Five Tips to Create Engaging LinkedIn Groups

LinkedIn is a huge social networking platform for professionals. LinkedIn Groups is an overlooked part LinkedIn useful for targeting individuals with similar interests.  Here’s how to make the most of your LinkedIn Groups.

With all the attention spent on profiles and networks, there’s a part of LinkedIn that is often overlooked. A subset of LinkedIn known as LinkedIn Groups allows users to target people with similar interests on a myriad of topics. Out of the hundreds of millions of people using LinkedIn on any given day, you can target people you’re interested in if you create engaging LinkedIn Groups from which they can be found.

With 500 million users, LinkedIn is the world’s largest professional social network. This means that in today’s social era, it’s a requirement and expected to have a LinkedIn profile and to keep it up-to-date.

You might describe a LinkedIn profile to a virtual business card combined with a résumé. As a result, most of us spend a great deal of time creating a thorough profile and simultaneously building our networks.

SEE ALSO: 10 Essential LinkedIn Tips for Professional Growth

According to Dara Fontein, a blogger for Hootsuite, “In building a LinkedIn Group, a brand (whether consumer, business or personal) creates a forum for its customers and audience to connect.

A LinkedIn Group isn’t a place to blast advertisements. It’s a channel to share content to those who will find it most valuable. This allows for not only higher engagement, but more quality interactions.”

Planning and Setting Objectives to Create Engaging LinkedIn Groups

But, how much time do YOU REALLY spend on LinkedIn Groups? How many LinkedIn Groups have you joined? How often do you post or comment on content posted in LinkedIn Groups? Perhaps, to become more invested in LinkedIn Groups, the solution is to create one of your own. Here are five tips to create engaging LinkedIn Groups.

Before creating a Group, determine five objectives. You may think that new product or service ideas will be discussed before a product or service launch. Or you may think that current employees will have a venue to discuss your corporate culture.

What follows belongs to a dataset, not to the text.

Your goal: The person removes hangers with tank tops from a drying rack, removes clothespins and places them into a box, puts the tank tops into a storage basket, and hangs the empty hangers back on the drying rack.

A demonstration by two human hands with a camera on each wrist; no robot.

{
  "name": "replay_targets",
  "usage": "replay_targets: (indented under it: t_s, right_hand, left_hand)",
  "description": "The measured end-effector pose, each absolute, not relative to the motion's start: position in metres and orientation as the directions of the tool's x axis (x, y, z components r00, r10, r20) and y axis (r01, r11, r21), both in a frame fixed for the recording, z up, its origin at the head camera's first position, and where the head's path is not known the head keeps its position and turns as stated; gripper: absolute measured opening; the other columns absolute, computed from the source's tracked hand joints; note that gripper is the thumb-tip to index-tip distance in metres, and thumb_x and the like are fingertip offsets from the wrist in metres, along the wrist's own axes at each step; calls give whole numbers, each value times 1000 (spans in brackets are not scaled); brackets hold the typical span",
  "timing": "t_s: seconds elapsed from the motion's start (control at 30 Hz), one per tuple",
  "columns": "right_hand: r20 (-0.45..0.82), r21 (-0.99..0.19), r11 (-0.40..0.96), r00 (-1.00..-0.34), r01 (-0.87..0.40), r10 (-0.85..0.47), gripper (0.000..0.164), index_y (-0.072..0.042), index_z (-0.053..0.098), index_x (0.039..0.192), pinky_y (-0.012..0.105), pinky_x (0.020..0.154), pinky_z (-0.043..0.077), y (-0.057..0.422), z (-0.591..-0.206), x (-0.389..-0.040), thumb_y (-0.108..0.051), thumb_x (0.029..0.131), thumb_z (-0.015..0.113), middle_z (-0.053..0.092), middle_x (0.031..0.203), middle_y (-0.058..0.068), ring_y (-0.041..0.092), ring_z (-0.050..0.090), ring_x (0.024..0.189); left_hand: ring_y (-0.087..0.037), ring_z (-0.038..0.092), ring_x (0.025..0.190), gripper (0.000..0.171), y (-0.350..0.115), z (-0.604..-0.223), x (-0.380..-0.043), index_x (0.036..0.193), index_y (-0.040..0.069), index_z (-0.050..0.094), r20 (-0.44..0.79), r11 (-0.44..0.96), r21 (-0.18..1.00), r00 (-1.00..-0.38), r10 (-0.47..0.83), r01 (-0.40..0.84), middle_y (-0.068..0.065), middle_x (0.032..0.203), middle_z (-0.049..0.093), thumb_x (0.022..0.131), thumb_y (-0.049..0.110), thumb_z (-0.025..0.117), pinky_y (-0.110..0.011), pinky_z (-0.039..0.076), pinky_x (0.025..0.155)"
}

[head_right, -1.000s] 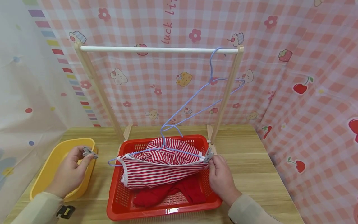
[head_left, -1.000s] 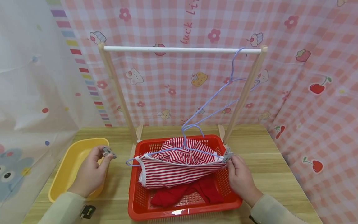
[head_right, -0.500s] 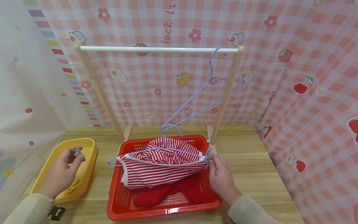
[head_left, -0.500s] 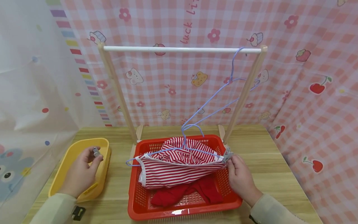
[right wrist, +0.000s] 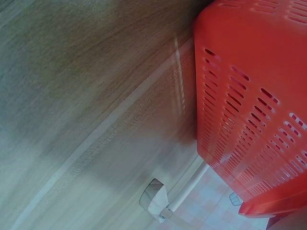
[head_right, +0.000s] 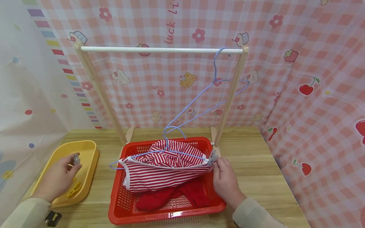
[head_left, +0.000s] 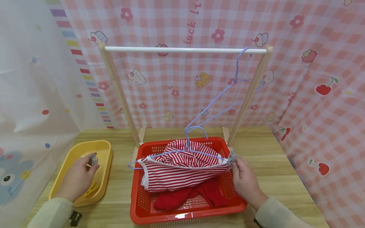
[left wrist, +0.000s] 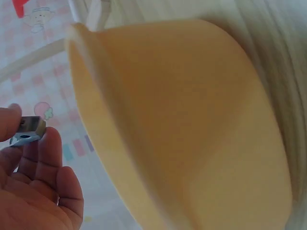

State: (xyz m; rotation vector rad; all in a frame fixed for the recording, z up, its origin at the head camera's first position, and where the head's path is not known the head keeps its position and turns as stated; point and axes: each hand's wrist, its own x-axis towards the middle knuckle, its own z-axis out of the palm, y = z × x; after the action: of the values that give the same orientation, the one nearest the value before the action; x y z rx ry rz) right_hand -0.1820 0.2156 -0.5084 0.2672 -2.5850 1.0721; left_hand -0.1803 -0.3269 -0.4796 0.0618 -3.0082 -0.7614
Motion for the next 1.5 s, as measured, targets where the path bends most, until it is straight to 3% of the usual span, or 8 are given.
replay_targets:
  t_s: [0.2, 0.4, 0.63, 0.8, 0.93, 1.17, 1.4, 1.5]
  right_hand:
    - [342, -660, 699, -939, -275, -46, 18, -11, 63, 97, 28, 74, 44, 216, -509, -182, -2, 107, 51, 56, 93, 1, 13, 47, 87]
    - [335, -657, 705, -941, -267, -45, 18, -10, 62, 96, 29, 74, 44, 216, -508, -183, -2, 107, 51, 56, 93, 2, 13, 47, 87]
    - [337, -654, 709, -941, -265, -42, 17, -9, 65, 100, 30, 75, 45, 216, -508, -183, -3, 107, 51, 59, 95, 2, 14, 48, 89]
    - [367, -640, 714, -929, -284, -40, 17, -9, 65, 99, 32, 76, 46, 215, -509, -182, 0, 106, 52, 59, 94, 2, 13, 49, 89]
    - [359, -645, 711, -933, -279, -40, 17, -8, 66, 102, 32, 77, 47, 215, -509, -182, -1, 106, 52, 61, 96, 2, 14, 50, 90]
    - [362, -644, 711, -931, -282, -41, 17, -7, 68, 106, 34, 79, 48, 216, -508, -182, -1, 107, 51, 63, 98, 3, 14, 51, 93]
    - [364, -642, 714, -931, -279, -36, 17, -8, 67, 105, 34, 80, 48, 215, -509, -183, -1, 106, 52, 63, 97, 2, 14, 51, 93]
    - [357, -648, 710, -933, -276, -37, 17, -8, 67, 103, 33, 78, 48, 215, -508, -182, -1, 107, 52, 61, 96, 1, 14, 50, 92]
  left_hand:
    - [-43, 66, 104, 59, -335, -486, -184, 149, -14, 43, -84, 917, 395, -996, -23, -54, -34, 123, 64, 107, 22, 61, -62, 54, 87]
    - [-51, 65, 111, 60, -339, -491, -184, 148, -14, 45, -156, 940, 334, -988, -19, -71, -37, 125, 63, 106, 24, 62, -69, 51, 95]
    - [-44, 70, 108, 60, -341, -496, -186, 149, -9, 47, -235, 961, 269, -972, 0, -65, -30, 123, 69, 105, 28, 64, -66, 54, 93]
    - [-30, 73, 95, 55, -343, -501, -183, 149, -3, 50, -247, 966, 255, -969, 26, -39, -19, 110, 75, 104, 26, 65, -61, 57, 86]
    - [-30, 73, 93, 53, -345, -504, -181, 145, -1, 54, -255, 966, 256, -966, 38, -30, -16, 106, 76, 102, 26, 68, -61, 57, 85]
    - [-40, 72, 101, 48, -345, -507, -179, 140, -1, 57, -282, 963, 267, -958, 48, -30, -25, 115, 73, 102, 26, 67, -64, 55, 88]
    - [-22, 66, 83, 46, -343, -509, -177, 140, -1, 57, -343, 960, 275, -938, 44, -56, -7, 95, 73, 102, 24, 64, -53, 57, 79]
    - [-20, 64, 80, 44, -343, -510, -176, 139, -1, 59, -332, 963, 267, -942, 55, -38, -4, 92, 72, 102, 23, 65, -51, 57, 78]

Or you may use your Group as a forum for professionals in your industry to gather and shoot the breeze. Whatever the purpose may be, determine five objectives and refer to them regularly as your Group evolves.

Defining Groups

Future members will have legitimate questions when evaluating your Group, so keep the following questions in mind as you develop your overall strategy:

 Who are the Group managers, and are they engaged and visible?
  • What are the Group rules?
  • Do a good majority of the discussions involve questions and dialogue?
  • Are there lots of promotional links or an abundance of “self-promotional” updates?

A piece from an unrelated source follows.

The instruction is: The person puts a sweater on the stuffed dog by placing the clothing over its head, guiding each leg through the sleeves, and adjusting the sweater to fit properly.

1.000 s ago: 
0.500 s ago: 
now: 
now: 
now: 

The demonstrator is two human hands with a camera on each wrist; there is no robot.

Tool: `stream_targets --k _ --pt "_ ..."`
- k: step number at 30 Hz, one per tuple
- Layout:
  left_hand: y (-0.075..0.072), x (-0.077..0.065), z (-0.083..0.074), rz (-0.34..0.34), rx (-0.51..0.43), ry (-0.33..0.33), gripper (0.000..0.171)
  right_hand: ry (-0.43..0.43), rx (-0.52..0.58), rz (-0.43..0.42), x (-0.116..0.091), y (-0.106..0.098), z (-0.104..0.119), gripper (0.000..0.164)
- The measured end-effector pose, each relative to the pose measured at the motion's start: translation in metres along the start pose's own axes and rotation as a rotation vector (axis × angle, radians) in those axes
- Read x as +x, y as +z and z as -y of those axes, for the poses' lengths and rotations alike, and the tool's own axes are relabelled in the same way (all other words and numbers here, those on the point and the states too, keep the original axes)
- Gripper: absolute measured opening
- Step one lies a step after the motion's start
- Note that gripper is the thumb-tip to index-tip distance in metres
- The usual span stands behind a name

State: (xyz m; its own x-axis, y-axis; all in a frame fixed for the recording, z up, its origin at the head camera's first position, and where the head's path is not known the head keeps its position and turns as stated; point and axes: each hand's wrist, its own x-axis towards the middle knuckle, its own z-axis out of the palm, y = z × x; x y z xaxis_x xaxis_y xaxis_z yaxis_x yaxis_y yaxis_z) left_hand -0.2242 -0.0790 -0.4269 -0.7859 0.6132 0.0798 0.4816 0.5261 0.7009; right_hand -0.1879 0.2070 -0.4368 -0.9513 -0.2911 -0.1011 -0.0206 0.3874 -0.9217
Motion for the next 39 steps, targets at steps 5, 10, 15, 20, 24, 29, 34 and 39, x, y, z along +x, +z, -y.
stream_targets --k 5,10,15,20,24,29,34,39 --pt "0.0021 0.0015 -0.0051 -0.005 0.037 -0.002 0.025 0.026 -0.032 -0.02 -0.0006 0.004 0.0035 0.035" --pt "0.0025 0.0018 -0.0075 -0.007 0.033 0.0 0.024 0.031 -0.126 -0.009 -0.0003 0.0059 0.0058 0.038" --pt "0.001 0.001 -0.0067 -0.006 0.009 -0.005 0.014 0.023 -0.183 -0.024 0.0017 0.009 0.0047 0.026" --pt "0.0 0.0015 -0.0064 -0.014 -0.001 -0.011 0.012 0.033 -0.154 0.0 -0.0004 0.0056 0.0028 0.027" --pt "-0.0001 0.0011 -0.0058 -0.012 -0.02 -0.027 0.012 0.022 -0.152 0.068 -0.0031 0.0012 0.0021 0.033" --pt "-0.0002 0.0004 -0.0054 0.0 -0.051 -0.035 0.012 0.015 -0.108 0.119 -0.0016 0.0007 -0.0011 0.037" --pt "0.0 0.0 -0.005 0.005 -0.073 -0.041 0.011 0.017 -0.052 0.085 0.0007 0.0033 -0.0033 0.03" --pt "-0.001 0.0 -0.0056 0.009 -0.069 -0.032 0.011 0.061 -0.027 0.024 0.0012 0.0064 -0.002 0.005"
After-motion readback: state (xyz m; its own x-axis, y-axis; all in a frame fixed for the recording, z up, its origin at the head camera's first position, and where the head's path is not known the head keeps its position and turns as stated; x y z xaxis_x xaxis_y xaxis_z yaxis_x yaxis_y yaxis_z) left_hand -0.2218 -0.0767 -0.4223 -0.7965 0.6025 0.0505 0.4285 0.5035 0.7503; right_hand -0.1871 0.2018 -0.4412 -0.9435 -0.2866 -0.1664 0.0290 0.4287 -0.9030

Go Public and Strategize Regular Posts

Make the Group public. If the Group is public, it will be searchable on LinkedIn, and as a result, people from all over the world will find it and join. This will make your Group much more diverse than you ever imagined and will also lead to interesting discussions.

Plan a strategy for regular posts. In social media, there is nothing more annoying than visiting a page or social platform and seeing silence, or in other words, a lack of consistency when it comes to posts. LinkedIn Groups are unique because so many people can actually post. Invite several people to be group managers and determine a strategy for several to monitor the discussion threads and comment.

One way to do this might be for one person to handle Monday, another to handle Tuesday, another to handle Wednesday, and so on. Person “Monday” would know that every Monday would be his or her day to monitor the discussions or posts, comment, pose questions, etc.

Publicize the Group. Don’t leave publicity to LinkedIn’s search function. Create a memorable or catchy name, a logo, and tagline to create engaging LinkedIn Groups. Promote it on websites, other social sites, and on each member’s individual LinkedIn page. Go back to my first tip and ask yourself, what were the five objectives for the Group?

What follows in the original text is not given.